Exercise prompt.
Reproduce the records exactly through the line with "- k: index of".

Source data.
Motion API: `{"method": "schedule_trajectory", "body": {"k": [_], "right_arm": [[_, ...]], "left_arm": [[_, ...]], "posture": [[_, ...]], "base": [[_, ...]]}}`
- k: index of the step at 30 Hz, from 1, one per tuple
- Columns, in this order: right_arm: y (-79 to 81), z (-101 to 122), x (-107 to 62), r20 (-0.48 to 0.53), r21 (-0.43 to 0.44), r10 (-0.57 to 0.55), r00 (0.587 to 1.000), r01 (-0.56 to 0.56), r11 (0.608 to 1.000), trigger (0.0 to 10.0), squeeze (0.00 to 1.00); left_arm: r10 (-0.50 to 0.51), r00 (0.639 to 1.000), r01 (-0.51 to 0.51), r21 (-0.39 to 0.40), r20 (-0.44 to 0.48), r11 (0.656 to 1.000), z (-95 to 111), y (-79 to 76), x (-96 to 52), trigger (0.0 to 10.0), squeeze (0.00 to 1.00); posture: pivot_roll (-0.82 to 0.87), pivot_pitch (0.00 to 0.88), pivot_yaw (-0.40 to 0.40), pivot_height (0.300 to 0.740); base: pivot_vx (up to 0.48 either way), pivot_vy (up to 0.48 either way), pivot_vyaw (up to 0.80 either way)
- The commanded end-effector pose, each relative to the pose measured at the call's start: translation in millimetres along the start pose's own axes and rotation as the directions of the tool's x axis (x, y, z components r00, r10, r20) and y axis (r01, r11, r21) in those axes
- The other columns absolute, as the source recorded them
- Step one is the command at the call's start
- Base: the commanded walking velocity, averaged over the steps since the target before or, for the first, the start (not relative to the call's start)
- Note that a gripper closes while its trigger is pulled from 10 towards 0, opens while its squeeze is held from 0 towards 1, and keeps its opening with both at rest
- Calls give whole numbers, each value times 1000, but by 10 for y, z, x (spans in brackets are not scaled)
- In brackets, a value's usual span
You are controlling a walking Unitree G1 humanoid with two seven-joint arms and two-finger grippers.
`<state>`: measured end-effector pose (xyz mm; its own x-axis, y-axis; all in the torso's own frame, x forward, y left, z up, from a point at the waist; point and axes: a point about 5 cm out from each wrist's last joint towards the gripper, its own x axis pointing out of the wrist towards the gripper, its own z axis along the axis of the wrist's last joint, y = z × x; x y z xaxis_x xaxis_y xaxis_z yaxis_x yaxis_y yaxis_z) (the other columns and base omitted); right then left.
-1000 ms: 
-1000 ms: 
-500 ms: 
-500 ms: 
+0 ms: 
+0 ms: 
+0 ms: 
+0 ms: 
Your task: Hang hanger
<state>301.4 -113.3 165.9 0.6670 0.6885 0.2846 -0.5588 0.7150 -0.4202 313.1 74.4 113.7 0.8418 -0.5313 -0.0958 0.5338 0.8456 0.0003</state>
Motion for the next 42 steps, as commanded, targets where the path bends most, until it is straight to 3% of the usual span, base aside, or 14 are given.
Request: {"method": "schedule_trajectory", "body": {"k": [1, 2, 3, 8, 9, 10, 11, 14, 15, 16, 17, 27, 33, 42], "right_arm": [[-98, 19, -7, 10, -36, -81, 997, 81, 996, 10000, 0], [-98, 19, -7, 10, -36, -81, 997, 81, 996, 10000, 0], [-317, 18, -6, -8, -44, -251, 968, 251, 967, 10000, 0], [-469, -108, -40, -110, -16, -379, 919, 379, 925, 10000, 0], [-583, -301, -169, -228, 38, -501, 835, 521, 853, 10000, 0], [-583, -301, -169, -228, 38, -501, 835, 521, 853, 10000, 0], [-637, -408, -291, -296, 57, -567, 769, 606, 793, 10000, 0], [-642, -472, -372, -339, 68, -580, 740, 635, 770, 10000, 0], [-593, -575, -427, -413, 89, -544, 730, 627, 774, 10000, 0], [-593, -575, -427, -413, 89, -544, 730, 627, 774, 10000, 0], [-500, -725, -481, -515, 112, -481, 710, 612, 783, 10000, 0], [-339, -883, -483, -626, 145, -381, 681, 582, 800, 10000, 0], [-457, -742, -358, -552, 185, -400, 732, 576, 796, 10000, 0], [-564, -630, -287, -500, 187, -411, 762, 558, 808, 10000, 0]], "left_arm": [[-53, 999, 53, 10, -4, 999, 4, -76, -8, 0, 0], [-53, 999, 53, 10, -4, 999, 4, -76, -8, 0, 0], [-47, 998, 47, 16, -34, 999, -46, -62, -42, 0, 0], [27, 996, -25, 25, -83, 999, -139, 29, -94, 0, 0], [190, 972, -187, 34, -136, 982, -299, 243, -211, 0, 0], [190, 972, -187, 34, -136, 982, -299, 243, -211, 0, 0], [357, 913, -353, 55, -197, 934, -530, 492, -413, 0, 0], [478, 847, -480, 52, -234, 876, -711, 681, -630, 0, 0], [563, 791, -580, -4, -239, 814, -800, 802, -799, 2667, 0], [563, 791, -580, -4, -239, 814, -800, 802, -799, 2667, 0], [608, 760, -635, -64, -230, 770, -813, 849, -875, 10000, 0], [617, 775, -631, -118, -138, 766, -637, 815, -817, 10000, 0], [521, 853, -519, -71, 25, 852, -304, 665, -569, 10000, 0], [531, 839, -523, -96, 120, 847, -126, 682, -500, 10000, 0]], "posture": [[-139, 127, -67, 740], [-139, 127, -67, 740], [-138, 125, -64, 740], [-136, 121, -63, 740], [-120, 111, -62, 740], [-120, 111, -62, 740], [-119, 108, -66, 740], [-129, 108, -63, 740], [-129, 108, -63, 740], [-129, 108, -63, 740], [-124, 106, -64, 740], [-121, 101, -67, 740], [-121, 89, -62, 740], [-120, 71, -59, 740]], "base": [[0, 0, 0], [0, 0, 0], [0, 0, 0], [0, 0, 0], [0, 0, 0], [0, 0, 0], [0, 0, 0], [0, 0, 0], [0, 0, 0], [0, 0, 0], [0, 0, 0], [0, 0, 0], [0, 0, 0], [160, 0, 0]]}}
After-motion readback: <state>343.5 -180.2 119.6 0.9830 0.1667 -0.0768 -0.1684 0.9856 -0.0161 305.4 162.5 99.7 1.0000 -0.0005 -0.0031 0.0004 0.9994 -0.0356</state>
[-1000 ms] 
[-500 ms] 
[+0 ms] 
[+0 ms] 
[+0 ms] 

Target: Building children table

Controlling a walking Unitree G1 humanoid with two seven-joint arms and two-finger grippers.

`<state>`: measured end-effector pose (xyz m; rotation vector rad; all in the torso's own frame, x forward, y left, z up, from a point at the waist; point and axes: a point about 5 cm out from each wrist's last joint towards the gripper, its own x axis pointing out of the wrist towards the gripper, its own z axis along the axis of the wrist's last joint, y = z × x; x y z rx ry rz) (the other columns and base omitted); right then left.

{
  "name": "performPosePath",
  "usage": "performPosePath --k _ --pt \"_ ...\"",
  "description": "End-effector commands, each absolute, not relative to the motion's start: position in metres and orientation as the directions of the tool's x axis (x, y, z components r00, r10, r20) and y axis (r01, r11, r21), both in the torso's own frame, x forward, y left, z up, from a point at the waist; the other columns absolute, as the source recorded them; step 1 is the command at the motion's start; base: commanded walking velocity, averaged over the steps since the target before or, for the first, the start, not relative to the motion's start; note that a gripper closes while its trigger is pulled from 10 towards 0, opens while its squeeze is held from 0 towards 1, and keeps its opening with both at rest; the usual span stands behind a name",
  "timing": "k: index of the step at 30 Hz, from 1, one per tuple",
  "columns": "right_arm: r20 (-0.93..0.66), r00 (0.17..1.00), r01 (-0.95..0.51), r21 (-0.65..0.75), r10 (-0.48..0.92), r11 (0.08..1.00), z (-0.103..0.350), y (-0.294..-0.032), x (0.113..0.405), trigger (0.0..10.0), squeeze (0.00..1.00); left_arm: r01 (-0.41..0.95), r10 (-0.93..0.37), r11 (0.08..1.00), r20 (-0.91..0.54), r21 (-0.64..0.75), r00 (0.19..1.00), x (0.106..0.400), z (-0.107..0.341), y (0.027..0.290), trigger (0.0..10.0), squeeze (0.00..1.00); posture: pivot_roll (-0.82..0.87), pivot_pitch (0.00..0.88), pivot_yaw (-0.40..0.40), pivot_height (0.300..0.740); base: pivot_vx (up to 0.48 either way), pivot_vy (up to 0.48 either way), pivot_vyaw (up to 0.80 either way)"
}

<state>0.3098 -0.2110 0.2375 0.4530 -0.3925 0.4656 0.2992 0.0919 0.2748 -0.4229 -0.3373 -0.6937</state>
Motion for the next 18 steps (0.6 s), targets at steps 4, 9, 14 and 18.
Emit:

Written reply.
Motion API: `{"method": "schedule_trajectory", "body": {"k": [_], "right_arm": [[_, ...]], "left_arm": [[_, ...]], "posture": [[_, ...]], "base": [[_, ...]]}}`
- k: index of the step at 30 Hz, from 1, one per tuple

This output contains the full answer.